Mrs. Y is a sixty year old woman and a true party animal. When she was with a group of friends, one of them told her that she was looking pale. Everyone looks pale in the artificial light and Mrs. Y did not attach any importance to the remark. Few days later at another party another friend remarked,’ what is the matter with you? You are looking very pale’. Remarks of similar nature on two successive days had her worried.

She took the decision to do the tests. Had she come to me I probably would have examined her and may and more likely not have got any tests done. She went to a well known lab and told at the reception to tests for her looking pale. Most labs are privately owned and clients like Mrs. Y are like a new lode of gold for them. All tests including the scans of her chest and abdomen were done. Here is something interesting. It is not difficult to find some trivial abnormality in most people and as they say half in jest, when you see a tail sticking out of a hole it is sometimes best not to pull it out, you don’t know whether you pull out a cat or leopard. The labs too have a funny way of reporting here. They put an asterisk against the slightest abnormality that is found or a value which even slightly abnormal. In madam Y’s case there were many such asterisks!

Thoroughly frightened, Mrs. Y landed in my clinic with a whole wad of papers. ‘I am very sick’ she said by the way of opening remark. She looked very fit and I said so. ‘No, no, you see these reports and then you will change your opinion’ she said. If she is insisting to be very sick, I felt I should first examine her before going through her papers. She agreed and a ten minutes physical found her in a fit condition with her basic parameters being normal. Now came the time to see her lab reports and scan reports and I could see her becoming visibly anxious. Almost all her reports including the ones marked with an asterisk were normal. There was however one major abnormality. Her ESR was very high. Normally in her age group it should not exceed 20mm of fall in an hour and in her it was 80.

This was indeed a surprise and a cause for worry. Surprise because she was fit and I found nothing which would explain this high ESR. In the absence of infection the only other cause would be occult [hidden cancer]. In women the most likely place is the breast where small tumors could easily missed. I felt her breasts once again. I could find no mass small or big. I found among her papers recent tests to exclude cervical [uterus] and ovarian cancer. Then where is it? Could this be in her blood forming bone marrow? Could this be in her colon? Lungs?

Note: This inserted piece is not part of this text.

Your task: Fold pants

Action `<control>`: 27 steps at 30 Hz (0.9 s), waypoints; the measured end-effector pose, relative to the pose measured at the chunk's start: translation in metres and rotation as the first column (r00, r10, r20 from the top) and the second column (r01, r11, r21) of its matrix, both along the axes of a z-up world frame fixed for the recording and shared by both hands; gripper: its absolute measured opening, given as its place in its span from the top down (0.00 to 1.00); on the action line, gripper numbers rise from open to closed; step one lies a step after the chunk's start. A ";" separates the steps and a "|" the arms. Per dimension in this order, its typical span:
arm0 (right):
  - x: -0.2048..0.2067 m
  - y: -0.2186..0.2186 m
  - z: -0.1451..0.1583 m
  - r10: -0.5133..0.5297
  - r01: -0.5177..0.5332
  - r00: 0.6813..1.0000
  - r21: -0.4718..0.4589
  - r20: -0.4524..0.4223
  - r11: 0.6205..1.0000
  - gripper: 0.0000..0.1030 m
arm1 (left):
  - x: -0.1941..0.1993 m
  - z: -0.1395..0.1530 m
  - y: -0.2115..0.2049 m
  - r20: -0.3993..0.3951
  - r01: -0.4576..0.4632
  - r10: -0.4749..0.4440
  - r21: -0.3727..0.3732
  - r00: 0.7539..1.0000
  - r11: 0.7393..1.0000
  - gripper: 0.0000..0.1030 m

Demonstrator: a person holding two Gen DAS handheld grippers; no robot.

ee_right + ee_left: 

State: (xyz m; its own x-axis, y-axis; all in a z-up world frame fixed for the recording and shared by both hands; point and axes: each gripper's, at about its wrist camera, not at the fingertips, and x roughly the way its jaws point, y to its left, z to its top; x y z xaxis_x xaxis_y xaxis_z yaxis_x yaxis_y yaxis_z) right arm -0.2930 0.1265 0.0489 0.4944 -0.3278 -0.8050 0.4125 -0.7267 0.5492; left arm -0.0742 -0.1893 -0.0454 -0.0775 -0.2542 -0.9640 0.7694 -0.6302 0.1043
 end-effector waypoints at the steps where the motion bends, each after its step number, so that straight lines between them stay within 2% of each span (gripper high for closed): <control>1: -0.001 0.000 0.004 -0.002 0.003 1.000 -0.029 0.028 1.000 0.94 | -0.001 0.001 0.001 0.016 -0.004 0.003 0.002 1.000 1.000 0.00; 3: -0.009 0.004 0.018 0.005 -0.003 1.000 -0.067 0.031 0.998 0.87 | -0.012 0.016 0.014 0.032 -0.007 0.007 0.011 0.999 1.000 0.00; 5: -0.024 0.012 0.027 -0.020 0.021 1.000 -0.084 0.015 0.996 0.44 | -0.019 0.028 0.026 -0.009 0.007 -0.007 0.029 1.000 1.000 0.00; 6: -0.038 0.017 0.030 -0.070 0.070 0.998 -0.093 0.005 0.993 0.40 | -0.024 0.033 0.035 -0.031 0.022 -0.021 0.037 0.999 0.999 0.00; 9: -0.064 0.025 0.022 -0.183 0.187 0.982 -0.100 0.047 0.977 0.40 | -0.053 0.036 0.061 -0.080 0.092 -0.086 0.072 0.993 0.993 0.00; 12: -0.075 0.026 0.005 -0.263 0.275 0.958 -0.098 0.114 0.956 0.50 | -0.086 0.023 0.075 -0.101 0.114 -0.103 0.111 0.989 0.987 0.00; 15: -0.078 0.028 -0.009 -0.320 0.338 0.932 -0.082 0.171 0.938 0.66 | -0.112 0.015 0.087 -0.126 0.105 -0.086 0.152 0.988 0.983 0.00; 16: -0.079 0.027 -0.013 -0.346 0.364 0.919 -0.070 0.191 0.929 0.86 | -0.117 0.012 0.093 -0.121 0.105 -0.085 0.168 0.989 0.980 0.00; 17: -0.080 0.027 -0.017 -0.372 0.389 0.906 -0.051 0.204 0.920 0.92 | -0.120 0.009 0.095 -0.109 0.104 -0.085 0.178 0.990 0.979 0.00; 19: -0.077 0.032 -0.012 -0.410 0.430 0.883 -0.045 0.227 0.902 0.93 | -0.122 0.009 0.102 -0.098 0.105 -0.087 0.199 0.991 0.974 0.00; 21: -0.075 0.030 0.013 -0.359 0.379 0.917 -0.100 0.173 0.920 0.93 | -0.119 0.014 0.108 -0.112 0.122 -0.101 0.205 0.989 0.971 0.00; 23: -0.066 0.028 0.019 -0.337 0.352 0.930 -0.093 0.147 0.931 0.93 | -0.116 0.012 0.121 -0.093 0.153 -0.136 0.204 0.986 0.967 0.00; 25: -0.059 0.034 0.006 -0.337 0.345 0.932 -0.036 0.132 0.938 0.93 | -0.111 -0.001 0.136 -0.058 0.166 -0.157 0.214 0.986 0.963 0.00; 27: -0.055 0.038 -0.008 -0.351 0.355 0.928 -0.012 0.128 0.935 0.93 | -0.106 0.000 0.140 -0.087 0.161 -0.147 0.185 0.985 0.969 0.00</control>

I had no option but to get a whole lot of expensive tests done. May be a better option would be to send her to an institution [an unsettling thought]. My brain was buzzing with all sorts of thoughts and idly I was sheafing through her papers and saw her liver function tests. There was a marginal increase in the globulin fraction of her blood protein. Globulins are very important componets of our immune system and special cells called plasma cells make these.

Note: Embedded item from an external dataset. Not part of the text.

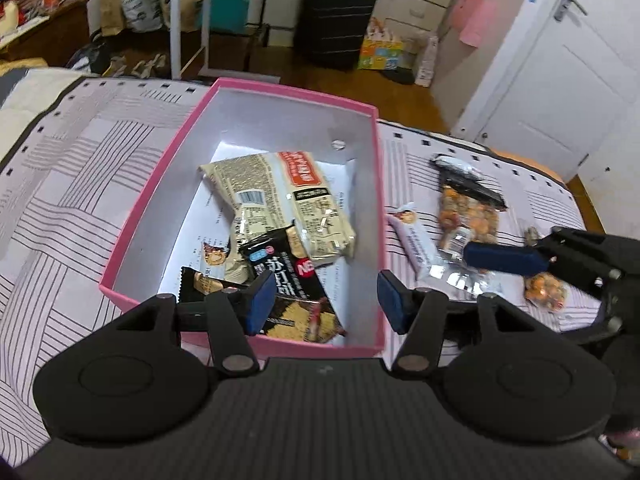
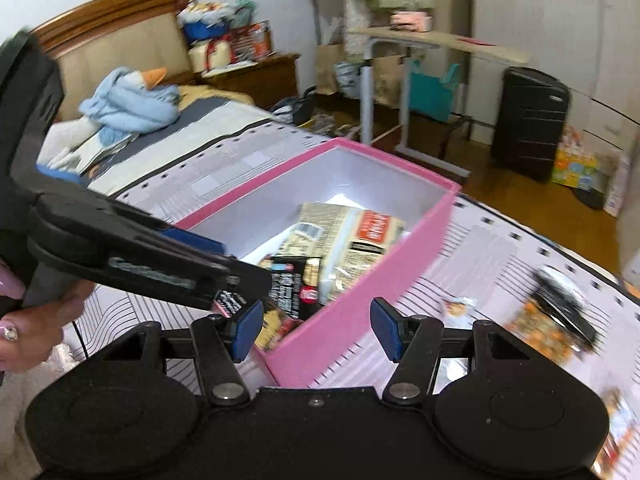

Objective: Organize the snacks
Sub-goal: 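Move the left tool to a clear peanut bag and grasp it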

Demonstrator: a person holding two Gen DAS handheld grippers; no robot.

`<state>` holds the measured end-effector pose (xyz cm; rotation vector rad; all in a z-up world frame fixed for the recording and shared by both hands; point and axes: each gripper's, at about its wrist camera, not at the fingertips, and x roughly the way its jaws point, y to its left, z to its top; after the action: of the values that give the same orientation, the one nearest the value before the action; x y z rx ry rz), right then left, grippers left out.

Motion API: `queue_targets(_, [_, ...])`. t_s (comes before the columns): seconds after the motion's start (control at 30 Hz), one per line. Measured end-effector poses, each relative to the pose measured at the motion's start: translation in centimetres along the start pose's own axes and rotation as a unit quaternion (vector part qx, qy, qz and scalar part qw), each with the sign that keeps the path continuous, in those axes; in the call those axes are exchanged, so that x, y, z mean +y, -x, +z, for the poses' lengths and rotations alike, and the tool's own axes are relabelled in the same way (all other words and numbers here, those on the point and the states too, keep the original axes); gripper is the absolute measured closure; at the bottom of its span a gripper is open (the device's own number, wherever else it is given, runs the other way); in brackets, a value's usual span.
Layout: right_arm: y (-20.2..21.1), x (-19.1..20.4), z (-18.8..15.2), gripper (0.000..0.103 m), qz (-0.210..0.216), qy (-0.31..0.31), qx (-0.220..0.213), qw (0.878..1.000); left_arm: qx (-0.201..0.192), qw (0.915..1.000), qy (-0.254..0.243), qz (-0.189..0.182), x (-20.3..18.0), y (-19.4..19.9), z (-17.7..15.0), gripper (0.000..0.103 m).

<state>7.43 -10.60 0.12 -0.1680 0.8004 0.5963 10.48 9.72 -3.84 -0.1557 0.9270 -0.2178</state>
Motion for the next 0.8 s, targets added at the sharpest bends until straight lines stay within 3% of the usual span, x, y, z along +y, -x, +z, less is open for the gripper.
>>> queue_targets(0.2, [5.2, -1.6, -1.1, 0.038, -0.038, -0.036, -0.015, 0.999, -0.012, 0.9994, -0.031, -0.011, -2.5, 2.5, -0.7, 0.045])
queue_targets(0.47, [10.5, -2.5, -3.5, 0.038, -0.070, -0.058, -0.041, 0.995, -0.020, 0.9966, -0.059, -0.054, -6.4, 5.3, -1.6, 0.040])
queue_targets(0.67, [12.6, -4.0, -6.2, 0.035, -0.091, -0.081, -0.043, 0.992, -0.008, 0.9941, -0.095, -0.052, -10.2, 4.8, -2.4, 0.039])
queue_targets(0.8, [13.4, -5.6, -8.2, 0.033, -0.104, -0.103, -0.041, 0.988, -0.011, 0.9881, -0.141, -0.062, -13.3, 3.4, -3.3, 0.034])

Here was a possible clue. Without telling her what I was thinking but all the same reassuring her, I ordered a test called serum protein electrophoresis in which the various fractions of blood proteins are studied, a non invasive test. She came back two days later with the report. She had a raised level of one particular fraction of her gamma globulin. I, at last, had the diagnosis. She has monoclonal gammopathy of uncertain cause. This condition is due to excessive production of gamma globulin of one variety by one clone of cells. This excess protein adheres to the surface of the red cells and thus making them heavy and drop faster in suspension. Monoclonal gammopathy is premalignant condition and in time a percentage of them go into a type of cancer called multiple myeloma. No one knows who will develop into this serious condition and who will not. I have had several patients who have carried MGUS [monoclonal gammopathy of uncertain significance] to their grave without suffering Multiple Myeloma.
I painted the picture highlighting the positive aspects. That was ten years ago. She is now seventy. The other day she had come for the usual follow up with her reports. They were all normal and she too will hopefully carry this to her grave without going into cancer when ever her time comes to go.